On Sat, May 30, 2009 at 5:26 PM, Clint Popetz <cpopetz(a)gmail.com> wrote:
The wicket webbeans conversation mechanism stores the conversation id
in a
page map that is only accessible once the wicket filter has run and
determined which page is being used. So this mechanism wouldn't work for
Wicket. However since there is no default cid=NNN parameter being generated
by anyone for wicket, and the conversation mechanism in the container just
defaults to a transient conversation without one, the wicket conversation
hooks that runs from the WicketFilter can (I presume) still obtain the
@Current Conversation and call begin(id) once it has found the correct id in
the page map.
So I think this mechanism won't keep frameworks like wicket from operating
conversationally.
The problem you describe with Wicket is exactly what I want to avoid with
JSF. In JSF, it's a chicken egg problem to try to restore the view to
determine what type of conversation you have active.

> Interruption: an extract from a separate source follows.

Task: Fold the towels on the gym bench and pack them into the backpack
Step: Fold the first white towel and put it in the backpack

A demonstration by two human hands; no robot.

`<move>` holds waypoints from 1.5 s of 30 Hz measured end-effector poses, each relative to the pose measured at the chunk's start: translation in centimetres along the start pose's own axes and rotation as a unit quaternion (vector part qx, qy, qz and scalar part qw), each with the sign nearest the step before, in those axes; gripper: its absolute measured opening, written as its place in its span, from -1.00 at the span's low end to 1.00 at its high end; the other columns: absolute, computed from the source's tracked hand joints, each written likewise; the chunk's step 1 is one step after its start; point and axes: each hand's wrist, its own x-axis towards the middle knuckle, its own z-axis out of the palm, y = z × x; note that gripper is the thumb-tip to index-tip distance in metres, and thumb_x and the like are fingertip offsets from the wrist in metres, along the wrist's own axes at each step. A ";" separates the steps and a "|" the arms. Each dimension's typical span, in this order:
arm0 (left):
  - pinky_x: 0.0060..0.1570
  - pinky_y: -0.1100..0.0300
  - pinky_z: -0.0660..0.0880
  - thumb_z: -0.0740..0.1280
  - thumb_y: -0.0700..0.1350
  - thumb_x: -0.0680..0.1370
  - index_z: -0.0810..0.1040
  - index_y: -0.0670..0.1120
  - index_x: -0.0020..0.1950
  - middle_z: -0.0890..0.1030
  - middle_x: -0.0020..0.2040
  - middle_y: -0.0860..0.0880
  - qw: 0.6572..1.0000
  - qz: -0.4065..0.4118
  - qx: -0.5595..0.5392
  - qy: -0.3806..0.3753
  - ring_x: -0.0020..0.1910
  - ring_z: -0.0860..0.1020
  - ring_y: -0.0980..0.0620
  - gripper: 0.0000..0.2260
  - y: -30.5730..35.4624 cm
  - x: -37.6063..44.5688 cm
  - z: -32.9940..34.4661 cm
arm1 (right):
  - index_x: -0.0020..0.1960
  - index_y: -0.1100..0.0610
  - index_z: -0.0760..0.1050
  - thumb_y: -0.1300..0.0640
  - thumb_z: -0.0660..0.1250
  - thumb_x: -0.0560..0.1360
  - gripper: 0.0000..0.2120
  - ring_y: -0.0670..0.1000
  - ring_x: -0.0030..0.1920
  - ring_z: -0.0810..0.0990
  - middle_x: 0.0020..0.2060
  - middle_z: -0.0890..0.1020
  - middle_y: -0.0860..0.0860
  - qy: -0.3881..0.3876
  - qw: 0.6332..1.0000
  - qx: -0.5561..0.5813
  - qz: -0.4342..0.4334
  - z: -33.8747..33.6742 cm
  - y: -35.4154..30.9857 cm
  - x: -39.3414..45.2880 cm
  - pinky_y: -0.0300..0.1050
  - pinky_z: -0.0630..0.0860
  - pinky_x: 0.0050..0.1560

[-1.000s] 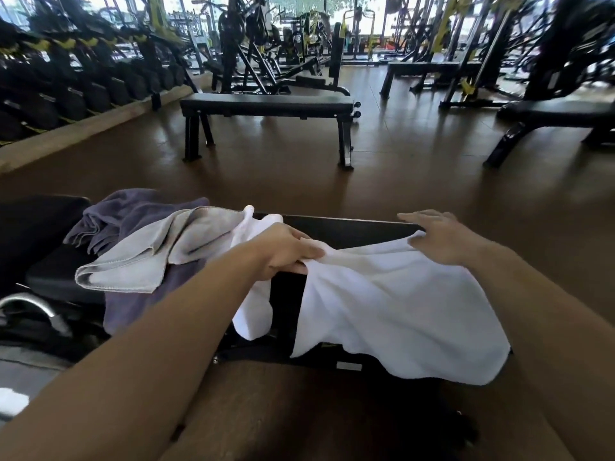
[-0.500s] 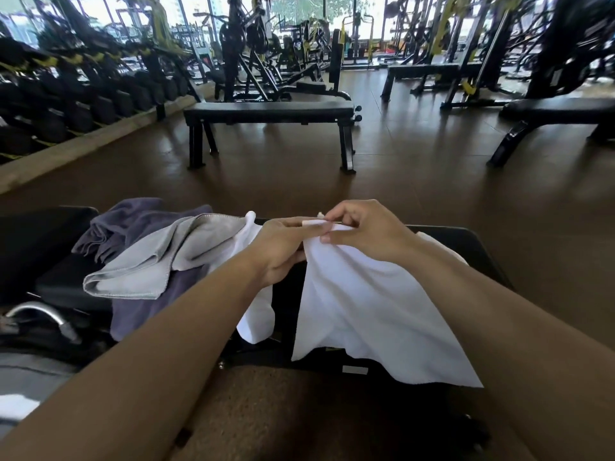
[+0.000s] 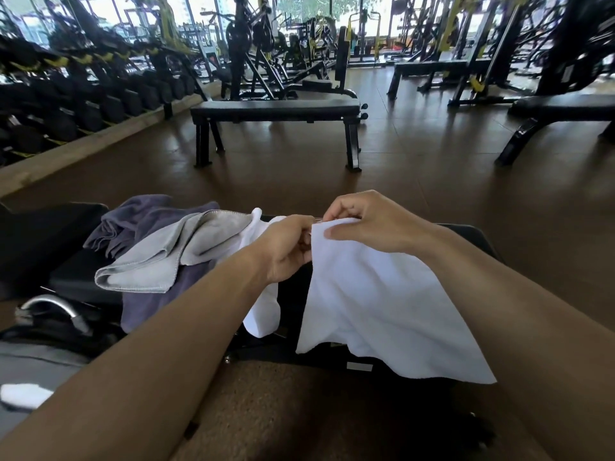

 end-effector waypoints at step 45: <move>0.04 0.06 0.65 0.31 -0.27 0.64 0.57 -0.18 -0.05 0.70 -0.03 -0.18 0.985 0.173 -0.009 0.011 -0.07 0.69 -0.08 -0.91 0.1 -1.1 0.9 | -0.04 0.08 0.72 0.15 0.48 0.52 -0.95 -0.12 -0.03 0.71 -0.13 0.76 -0.04 0.097 0.988 0.097 0.069 -1.0 -1.1 -0.5 -0.30 0.58 0.07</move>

So I definitely support
having the conversation start as early as possible, before application code
starts firing. I think it is mistake to bury conversation token information
in a page object. It needs to be there before the framework gets going. So I
support doing this before filters fire.
You can always decide to end the conversation or recreate it once you
determine that, for whatever reason, you don't want that conversation (I'm
not able to come up with a scenario right now).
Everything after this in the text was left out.